WHAT THIS TASK INVOLVES
Transcribe the data that follows precisely, omitting nothing.

____

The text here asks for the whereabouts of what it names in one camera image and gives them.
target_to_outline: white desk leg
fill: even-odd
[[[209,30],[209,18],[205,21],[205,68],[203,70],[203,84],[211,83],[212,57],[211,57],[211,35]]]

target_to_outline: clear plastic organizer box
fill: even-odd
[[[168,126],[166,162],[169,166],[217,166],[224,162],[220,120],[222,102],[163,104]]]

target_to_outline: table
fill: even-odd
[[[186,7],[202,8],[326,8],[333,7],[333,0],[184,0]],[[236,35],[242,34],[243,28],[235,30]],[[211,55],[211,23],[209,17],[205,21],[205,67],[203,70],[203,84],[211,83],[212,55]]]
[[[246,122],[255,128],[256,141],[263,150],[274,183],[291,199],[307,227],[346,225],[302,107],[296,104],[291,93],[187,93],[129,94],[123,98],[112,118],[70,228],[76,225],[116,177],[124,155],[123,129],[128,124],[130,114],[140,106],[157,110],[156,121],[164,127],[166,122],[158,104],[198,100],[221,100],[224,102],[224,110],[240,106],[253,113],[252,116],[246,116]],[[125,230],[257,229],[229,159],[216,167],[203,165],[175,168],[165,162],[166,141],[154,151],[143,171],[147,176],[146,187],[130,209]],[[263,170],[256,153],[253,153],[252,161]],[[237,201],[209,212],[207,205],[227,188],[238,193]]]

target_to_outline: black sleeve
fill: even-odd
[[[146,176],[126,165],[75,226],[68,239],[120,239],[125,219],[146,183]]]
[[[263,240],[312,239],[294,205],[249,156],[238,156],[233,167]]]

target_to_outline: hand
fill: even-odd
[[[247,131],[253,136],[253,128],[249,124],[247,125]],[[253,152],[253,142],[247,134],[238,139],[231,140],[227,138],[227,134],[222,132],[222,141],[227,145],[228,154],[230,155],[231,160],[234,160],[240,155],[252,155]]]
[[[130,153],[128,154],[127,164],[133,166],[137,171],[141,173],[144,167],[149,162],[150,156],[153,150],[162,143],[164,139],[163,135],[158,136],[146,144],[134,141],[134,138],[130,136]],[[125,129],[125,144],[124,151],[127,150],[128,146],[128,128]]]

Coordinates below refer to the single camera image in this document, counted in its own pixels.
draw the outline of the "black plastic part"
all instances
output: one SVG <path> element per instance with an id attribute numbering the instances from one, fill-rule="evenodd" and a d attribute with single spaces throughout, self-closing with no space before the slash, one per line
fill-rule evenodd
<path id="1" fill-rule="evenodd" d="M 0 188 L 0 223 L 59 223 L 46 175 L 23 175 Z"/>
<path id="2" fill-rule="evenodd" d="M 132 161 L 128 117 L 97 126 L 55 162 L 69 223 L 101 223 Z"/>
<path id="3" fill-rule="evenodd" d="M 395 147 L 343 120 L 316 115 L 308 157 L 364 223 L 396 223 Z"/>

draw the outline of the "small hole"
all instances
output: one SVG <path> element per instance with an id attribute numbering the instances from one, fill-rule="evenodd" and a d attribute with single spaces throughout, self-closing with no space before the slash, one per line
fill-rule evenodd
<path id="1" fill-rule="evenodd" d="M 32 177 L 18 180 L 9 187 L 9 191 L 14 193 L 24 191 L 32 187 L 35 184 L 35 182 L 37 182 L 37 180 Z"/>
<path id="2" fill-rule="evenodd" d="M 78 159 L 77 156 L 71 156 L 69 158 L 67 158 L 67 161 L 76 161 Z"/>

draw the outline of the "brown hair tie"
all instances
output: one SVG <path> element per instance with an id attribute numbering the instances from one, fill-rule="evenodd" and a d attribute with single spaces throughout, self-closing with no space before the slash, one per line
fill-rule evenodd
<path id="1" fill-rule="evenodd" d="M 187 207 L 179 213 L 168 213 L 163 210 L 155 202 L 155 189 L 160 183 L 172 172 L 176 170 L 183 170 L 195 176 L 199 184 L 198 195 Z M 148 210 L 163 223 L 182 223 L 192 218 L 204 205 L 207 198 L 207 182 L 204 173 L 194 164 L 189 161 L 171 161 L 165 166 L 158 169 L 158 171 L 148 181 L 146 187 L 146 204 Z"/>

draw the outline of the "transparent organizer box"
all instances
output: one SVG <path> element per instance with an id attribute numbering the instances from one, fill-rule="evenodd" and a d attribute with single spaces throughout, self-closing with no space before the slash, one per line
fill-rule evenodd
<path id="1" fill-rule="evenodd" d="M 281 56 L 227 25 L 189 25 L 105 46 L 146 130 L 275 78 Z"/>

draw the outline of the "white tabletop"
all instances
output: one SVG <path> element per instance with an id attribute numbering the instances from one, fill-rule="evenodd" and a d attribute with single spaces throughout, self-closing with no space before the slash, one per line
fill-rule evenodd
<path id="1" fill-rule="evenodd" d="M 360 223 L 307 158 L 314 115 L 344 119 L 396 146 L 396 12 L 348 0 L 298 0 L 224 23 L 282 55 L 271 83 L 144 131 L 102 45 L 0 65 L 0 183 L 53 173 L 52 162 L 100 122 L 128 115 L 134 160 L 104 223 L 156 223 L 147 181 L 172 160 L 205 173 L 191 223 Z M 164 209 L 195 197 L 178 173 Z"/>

____

RESULT OF THE EXERCISE
The text here asks for the whereabouts of what it names in one camera image and gives them.
target_to_outline: white desk leg
fill: even-odd
[[[209,30],[209,18],[205,21],[205,68],[203,70],[203,84],[211,83],[212,57],[211,57],[211,35]]]

target_to_outline: clear plastic organizer box
fill: even-odd
[[[168,126],[166,162],[169,166],[217,166],[224,162],[220,120],[222,102],[163,104]]]

target_to_outline: table
fill: even-odd
[[[186,7],[202,8],[326,8],[333,7],[333,0],[184,0]],[[236,35],[242,34],[243,28],[235,30]],[[211,55],[211,23],[209,17],[205,21],[205,67],[203,70],[203,84],[211,83],[212,55]]]
[[[246,122],[255,128],[256,141],[263,150],[274,183],[291,199],[307,227],[346,225],[302,107],[296,104],[291,93],[187,93],[129,94],[123,98],[112,118],[70,228],[76,225],[116,177],[124,155],[123,129],[128,124],[130,114],[140,106],[157,110],[156,121],[164,127],[166,122],[158,104],[198,100],[221,100],[224,102],[224,110],[240,106],[253,113],[252,116],[246,116]],[[125,230],[257,229],[229,159],[216,167],[203,165],[175,168],[165,162],[166,141],[154,151],[143,171],[147,176],[146,187],[130,209]],[[263,170],[256,153],[253,153],[252,161]],[[237,201],[209,212],[207,205],[227,188],[238,193]]]

target_to_outline: black sleeve
fill: even-odd
[[[146,176],[126,165],[75,226],[68,239],[120,239],[125,219],[146,183]]]
[[[263,240],[312,239],[294,205],[249,156],[238,156],[233,167]]]

target_to_outline: hand
fill: even-odd
[[[247,131],[253,136],[253,128],[249,124],[247,125]],[[253,152],[253,142],[247,134],[238,139],[231,140],[227,138],[227,134],[222,132],[222,141],[227,145],[228,154],[230,155],[231,160],[234,160],[240,155],[252,155]]]
[[[130,153],[128,154],[127,164],[133,166],[137,171],[141,173],[144,167],[149,162],[150,156],[153,150],[162,143],[164,139],[163,135],[158,136],[146,144],[134,141],[134,138],[130,136]],[[125,129],[125,144],[124,151],[127,150],[128,146],[128,128]]]

Coordinates below refer to the single camera image in this document, counted in its own pixels.
draw the outline of the "black plastic part"
all instances
output: one SVG <path> element per instance with an id attribute numbering the instances from one, fill-rule="evenodd" and a d attribute with single spaces throughout, self-closing with no space before the slash, one per line
fill-rule evenodd
<path id="1" fill-rule="evenodd" d="M 0 188 L 0 223 L 59 223 L 46 175 L 23 175 Z"/>
<path id="2" fill-rule="evenodd" d="M 132 161 L 128 117 L 97 126 L 55 162 L 69 223 L 101 223 Z"/>
<path id="3" fill-rule="evenodd" d="M 395 147 L 343 120 L 316 115 L 308 157 L 364 223 L 396 223 Z"/>

draw the outline of the "small hole"
all instances
output: one SVG <path> element per instance with an id attribute numbering the instances from one, fill-rule="evenodd" and a d attribute with single spaces throughout, self-closing with no space before the slash, one per line
fill-rule evenodd
<path id="1" fill-rule="evenodd" d="M 32 177 L 18 180 L 9 187 L 9 191 L 14 193 L 24 191 L 32 187 L 35 184 L 35 182 L 37 182 L 37 180 Z"/>
<path id="2" fill-rule="evenodd" d="M 78 159 L 77 156 L 71 156 L 69 158 L 67 158 L 67 161 L 76 161 Z"/>

draw the outline of the "brown hair tie"
all instances
output: one SVG <path> element per instance with an id attribute numbering the instances from one, fill-rule="evenodd" and a d attribute with single spaces throughout, self-closing with no space before the slash, one per line
fill-rule evenodd
<path id="1" fill-rule="evenodd" d="M 187 207 L 179 213 L 168 213 L 163 210 L 155 202 L 155 189 L 160 183 L 172 172 L 176 170 L 183 170 L 195 176 L 199 184 L 198 195 Z M 148 210 L 163 223 L 182 223 L 192 218 L 204 205 L 207 198 L 207 182 L 204 173 L 194 164 L 189 161 L 171 161 L 165 166 L 158 169 L 158 171 L 148 181 L 146 187 L 146 204 Z"/>

draw the outline of the "transparent organizer box"
all instances
output: one SVG <path> element per instance with an id attribute numbering the instances from one, fill-rule="evenodd" and a d attribute with single spaces throughout, self-closing with no space before the slash, one per line
fill-rule evenodd
<path id="1" fill-rule="evenodd" d="M 281 56 L 227 25 L 189 25 L 105 46 L 146 130 L 275 78 Z"/>

draw the outline of the "white tabletop"
all instances
output: one SVG <path> element per instance with an id attribute numbering the instances from one, fill-rule="evenodd" and a d attribute with single spaces throughout, self-closing with no space before the slash, one per line
fill-rule evenodd
<path id="1" fill-rule="evenodd" d="M 360 223 L 307 158 L 314 115 L 344 119 L 396 146 L 396 12 L 348 0 L 298 0 L 224 23 L 282 55 L 271 83 L 144 131 L 102 45 L 0 65 L 0 183 L 53 173 L 52 162 L 100 122 L 128 115 L 134 160 L 104 223 L 156 223 L 147 181 L 172 160 L 205 173 L 191 223 Z M 164 209 L 195 197 L 178 173 Z"/>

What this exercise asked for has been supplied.